→ WHAT IS REQUIRED
After finding the line containing "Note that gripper" below, please output that line and each following one through the line containing "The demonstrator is", exactly as written.

→ INFORMATION SUPPLIED
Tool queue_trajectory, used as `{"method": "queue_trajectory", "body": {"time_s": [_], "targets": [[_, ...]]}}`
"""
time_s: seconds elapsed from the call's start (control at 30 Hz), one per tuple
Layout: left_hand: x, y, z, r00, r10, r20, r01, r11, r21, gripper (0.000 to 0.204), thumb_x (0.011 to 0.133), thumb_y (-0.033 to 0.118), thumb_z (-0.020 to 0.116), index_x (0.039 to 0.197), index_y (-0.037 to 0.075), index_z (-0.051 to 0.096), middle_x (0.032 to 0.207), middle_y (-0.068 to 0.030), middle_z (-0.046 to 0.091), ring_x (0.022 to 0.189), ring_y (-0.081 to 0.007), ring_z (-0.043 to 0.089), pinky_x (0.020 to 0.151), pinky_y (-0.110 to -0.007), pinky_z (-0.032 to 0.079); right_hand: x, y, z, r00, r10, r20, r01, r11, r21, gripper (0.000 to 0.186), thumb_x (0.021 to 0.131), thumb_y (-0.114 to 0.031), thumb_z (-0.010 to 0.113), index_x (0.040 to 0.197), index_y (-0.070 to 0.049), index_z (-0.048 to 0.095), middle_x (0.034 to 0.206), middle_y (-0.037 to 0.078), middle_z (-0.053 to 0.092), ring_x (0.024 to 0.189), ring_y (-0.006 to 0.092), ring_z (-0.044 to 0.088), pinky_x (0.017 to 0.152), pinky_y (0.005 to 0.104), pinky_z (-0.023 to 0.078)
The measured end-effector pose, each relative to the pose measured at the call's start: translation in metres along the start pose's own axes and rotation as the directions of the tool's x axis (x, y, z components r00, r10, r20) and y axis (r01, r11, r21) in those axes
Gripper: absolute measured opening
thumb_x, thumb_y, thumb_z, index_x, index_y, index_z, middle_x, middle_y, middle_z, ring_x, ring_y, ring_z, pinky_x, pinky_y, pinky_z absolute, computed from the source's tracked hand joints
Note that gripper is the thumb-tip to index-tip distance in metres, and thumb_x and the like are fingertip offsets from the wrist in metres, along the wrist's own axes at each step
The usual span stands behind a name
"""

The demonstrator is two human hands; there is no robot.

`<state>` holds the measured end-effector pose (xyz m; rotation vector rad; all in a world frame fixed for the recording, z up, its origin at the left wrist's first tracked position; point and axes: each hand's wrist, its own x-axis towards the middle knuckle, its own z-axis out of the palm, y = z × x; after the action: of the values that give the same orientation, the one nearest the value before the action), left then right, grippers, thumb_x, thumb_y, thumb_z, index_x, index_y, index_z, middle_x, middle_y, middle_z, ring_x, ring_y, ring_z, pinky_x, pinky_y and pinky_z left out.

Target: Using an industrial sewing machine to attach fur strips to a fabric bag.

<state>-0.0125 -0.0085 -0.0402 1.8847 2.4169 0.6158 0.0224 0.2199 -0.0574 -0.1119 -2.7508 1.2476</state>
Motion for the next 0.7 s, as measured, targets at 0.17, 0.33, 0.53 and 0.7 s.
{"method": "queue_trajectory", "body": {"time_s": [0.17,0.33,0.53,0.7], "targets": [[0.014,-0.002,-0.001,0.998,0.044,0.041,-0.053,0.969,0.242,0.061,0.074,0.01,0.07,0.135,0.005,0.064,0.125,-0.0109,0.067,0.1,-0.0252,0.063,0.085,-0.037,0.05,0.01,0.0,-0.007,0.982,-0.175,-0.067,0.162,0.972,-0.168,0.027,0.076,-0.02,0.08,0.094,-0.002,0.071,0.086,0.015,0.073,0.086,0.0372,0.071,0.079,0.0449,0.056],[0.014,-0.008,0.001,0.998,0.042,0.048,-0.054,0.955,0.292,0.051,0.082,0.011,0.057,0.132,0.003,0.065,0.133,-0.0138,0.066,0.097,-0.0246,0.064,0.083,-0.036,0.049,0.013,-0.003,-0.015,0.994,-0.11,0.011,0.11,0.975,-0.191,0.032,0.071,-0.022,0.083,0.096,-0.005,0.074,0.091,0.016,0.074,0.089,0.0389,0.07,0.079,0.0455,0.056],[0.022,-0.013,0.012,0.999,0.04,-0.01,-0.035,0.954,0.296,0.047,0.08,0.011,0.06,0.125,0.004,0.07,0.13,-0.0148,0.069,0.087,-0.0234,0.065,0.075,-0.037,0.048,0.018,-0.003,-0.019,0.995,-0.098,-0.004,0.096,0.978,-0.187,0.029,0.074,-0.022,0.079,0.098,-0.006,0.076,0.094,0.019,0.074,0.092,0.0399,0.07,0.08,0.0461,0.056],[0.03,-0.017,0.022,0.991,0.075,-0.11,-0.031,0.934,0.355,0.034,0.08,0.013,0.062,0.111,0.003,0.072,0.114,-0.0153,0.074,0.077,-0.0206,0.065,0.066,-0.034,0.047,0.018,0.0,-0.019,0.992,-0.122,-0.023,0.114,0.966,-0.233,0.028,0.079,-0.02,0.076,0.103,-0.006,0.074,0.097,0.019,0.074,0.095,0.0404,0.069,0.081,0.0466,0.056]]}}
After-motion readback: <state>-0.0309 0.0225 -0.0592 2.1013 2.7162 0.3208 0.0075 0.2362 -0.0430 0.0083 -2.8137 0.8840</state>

→ TASK RESPONSE
Note that gripper is the thumb-tip to index-tip distance in metres, and thumb_x and the like are fingertip offsets from the wrist in metres, along the wrist's own axes at each step
The usual span stands behind a name
"""

The demonstrator is two human hands; there is no robot.

What came before is the finished answer.